Buying residential properties to rent them out can be a decision that leads to a lifetime of income. People will always need housing, so provided that you keep your properties in good condition, you can expect to consistently be able to rent the units that you own to cover your expenses.
Unfortunately, not all tenants treat rental properties with the respect they deserve. You may have had tenants recently vacate a unit and leave it in much worse condition than it was in when they assumed tenancy.
Reviewing the condition inventory and doing an inspection might reveal thousands of dollars in damages, from holes in drywall to stolen fixtures. When you have documented damages to your unit, you may eventually need to initiate collection activities against your former tenant.
Security deposits often are not enough
Kentucky state law does not limit how much you can charge for a security deposit. Landlords can charge several months’ rent, but large deposits can eliminate a lot of potential tenants. Establishing a lower, more reasonable security deposit, like one month’s rent, can mean that it is easier and faster to rent out your unit when one tenant leaves.

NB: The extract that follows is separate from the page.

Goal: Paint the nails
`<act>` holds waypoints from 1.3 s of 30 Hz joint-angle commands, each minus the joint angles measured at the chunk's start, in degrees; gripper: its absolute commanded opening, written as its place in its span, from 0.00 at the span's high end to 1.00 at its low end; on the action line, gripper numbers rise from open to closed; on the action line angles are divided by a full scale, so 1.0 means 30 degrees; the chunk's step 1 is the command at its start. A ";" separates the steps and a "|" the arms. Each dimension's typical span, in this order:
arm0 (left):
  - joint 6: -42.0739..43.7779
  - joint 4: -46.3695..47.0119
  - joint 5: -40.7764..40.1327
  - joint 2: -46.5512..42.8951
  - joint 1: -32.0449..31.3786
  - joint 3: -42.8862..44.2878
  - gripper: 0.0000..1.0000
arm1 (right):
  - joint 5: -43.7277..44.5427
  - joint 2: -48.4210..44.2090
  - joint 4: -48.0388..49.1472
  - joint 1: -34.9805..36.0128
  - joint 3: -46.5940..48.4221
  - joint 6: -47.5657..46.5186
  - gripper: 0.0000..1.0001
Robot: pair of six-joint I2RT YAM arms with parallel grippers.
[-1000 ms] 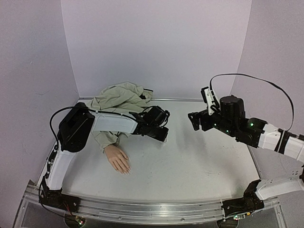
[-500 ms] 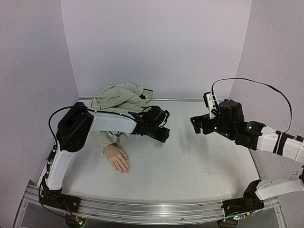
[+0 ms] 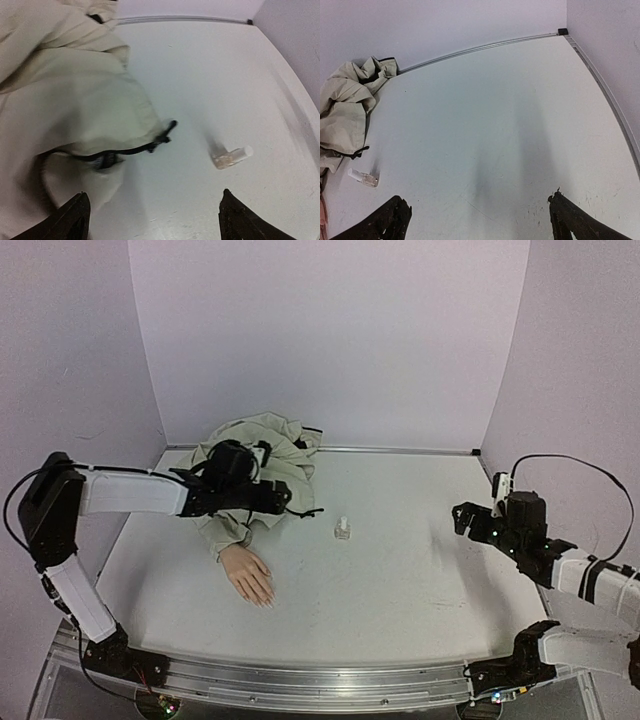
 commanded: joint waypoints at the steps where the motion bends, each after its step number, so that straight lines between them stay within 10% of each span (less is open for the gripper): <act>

However, it may also mean that you don’t have enough money held via the deposit to cover the damage a tenant caused. Just replacing the carpet damaged when someone was smoking inside in violation of the lease might cost more than the deposit they paid on the unit. You can retain the security deposit if you have documentation of damage, but you may also need to take additional steps to recover the costs caused by the remaining harm.
Provided that you can show the extent of the damage and the costs necessary to repair it, it may be possible for you to initiate collection activity against a tenant who damaged one of your units.